## Task item
Starting with the line that contains "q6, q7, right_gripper" and stopping after the line that contains "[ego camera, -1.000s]", return each line below exactly as written, with no others.
Source records START
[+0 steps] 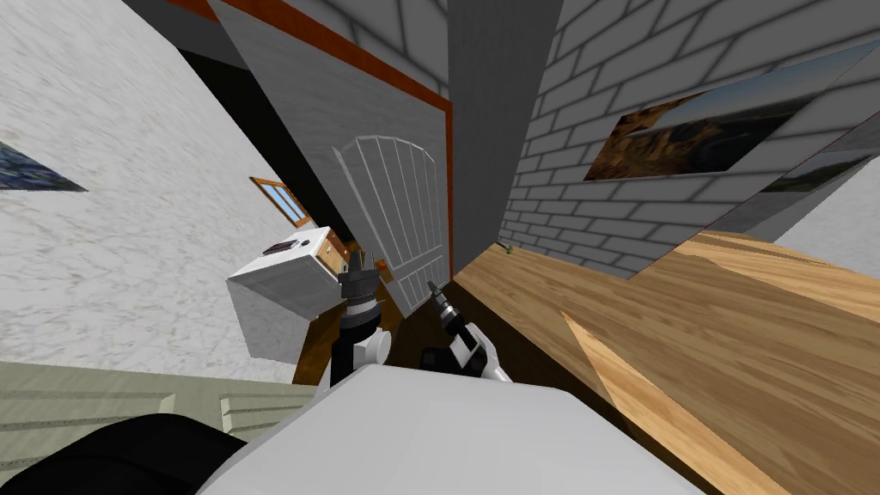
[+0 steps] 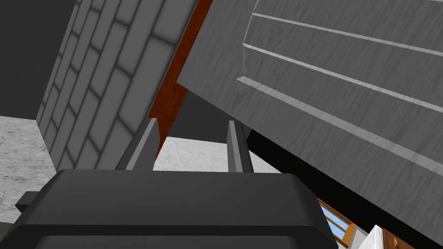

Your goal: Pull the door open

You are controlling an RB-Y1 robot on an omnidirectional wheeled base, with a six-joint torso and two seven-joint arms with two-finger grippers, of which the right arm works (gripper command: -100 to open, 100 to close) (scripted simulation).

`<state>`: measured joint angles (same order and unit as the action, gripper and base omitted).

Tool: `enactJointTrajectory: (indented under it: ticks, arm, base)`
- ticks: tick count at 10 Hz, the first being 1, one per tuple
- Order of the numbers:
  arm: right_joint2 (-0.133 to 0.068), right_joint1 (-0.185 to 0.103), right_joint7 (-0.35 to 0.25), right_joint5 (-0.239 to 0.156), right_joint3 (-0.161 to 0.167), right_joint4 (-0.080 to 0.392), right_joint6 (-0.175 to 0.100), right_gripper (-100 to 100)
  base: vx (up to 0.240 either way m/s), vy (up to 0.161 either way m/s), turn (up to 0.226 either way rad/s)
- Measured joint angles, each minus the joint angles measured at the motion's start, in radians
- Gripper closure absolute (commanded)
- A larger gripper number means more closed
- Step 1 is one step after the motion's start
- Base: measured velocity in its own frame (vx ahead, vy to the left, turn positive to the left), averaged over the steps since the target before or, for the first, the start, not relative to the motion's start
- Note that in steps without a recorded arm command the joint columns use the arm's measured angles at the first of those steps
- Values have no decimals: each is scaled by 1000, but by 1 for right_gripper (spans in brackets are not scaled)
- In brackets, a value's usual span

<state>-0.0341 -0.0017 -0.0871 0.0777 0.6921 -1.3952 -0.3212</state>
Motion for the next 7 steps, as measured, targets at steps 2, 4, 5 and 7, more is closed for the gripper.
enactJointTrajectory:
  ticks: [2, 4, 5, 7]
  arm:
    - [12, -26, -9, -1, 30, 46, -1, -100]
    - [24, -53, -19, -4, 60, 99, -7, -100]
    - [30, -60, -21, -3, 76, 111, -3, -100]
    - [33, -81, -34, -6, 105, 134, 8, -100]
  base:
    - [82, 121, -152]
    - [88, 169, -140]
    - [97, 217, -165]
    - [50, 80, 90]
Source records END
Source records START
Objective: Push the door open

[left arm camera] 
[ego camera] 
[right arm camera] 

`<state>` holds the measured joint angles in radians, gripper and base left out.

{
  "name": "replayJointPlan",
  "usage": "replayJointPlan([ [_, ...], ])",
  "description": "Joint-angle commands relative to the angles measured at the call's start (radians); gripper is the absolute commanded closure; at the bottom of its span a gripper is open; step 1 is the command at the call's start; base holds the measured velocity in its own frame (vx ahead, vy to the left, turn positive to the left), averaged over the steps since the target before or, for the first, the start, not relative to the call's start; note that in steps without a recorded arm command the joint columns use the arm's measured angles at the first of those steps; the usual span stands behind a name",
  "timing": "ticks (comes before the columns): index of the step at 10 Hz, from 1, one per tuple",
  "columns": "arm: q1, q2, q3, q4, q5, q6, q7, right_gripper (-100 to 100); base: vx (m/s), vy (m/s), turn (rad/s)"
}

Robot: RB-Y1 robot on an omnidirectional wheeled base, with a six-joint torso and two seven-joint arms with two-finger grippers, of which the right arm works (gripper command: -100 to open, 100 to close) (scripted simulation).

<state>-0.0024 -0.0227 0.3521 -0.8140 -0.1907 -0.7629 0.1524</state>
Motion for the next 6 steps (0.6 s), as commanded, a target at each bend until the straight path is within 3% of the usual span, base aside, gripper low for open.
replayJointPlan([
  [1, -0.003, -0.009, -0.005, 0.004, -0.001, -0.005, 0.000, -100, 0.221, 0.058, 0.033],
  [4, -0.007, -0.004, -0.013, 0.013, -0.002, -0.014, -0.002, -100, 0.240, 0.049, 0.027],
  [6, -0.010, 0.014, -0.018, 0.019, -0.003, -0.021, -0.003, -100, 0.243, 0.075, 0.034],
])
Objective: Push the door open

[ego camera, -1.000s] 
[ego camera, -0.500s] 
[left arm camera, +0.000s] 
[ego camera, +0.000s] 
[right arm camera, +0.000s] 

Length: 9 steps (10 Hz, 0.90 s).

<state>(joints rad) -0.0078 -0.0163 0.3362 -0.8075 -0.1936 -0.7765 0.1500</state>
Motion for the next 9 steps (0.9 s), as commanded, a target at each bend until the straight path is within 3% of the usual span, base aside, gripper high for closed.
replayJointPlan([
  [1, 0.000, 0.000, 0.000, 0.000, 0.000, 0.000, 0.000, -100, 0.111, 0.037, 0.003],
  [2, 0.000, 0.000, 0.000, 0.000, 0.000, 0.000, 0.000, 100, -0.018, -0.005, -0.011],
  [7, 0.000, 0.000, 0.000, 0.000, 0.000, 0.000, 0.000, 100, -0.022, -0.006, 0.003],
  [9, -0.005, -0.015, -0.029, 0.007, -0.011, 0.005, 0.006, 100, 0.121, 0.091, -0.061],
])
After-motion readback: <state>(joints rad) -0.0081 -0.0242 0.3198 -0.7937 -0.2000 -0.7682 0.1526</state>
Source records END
## Written answer
  "columns": "arm: q1, q2, q3, q4, q5, q6, q7, right_gripper (-100 to 100); base: vx (m/s), vy (m/s), turn (rad/s)"
}

Robot: RB-Y1 robot on an omnidirectional wheeled base, with a six-joint torso and two seven-joint arms with two-finger grippers, of which the right arm works (gripper command: -100 to open, 100 to close) (scripted simulation).

<state>-0.0024 -0.0227 0.3521 -0.8140 -0.1907 -0.7629 0.1524</state>
Motion for the next 6 steps (0.6 s), as commanded, a target at each bend until the straight path is within 3% of the usual span, base aside, gripper low for open.
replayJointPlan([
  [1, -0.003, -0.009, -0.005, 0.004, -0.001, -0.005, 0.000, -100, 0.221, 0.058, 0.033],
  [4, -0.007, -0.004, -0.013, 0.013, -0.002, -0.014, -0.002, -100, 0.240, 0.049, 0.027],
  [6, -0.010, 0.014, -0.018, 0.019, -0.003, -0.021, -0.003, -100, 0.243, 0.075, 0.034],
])
Objective: Push the door open

[ego camera, -1.000s] 

There is nothing further to add to the answer.